We want to be practical. There are too many ideas with little practical follow up. Indeed, greater attention to Aboriginal knowledge and practices is one of them. A policy hub bringing diverse knowledges and expertise together to point the way forward is more important now than ever before.
It is clear that we need to base our relationship with nature on an ethic of custodianship of country drawn from Aboriginal experience. We can do this while recognising and building on our history – the Aboriginal foundation, our modern production systems and our laws and institutions.
Background
This initiative stemmed from a webinar series, Stewardship of Country, presented by the Royal Societies of Australia and Inspiring Victoria, with support from the CSIRO, in February and March 2021. The series involved an historic collaboration between Aboriginal and Torres Strait Islander experts, land and sea managers, carers and policy makers, industry practitioners and thinkers.
This collaboration ensured a broad range of perspectives on landscape and environmental management bridging Indigenous, agricultural, scientific, economic and social perspectives.
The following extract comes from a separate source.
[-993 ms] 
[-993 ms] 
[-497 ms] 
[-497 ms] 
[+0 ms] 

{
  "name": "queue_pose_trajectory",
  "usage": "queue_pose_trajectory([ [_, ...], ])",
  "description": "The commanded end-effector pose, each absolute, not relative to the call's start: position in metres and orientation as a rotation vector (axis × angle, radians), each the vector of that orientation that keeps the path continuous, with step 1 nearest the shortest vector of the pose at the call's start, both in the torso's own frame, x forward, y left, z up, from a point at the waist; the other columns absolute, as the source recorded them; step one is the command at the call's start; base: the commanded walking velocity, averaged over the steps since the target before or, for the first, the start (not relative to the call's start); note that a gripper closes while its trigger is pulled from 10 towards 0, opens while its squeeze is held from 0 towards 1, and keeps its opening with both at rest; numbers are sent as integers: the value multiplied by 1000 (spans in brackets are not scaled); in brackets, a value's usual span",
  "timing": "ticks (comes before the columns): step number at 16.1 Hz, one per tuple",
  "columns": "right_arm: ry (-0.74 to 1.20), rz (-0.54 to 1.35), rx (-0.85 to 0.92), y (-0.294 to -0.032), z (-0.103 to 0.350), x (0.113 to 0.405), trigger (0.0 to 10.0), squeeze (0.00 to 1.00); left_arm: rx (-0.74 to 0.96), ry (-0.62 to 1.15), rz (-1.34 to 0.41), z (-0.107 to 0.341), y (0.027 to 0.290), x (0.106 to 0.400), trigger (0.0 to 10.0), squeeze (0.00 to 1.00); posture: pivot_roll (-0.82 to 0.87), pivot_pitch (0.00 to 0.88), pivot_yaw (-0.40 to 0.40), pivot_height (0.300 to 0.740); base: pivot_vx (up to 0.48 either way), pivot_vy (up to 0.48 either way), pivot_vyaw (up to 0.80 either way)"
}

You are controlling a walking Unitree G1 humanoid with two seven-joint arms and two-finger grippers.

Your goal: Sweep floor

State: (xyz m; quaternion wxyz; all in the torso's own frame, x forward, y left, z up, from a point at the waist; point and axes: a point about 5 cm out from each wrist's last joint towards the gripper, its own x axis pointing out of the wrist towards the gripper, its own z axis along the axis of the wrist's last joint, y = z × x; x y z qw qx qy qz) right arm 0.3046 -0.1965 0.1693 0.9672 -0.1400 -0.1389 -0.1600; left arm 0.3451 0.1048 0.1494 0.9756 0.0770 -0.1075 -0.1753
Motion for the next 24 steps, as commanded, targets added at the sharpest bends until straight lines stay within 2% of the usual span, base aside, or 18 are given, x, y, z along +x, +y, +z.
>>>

The linking proposition was support for practical action and public good.
The question
We have degraded our unique land and seascapes over the last 220-odd years. We are all in this together and we all depend on nature. We are well past the point where we can go on casually taking nature’s resources as if they were indestructible gifts. Brian Walker, prominent thinker about resilience problems, poses the right question:
How can we transition to a different way of thinking that matches the reality of the biophysical world, and the reality that individual wellbeing is largely determined by the wellbeing of society?
Our proposed land and seascape policy hub will help us find answers to this basic question.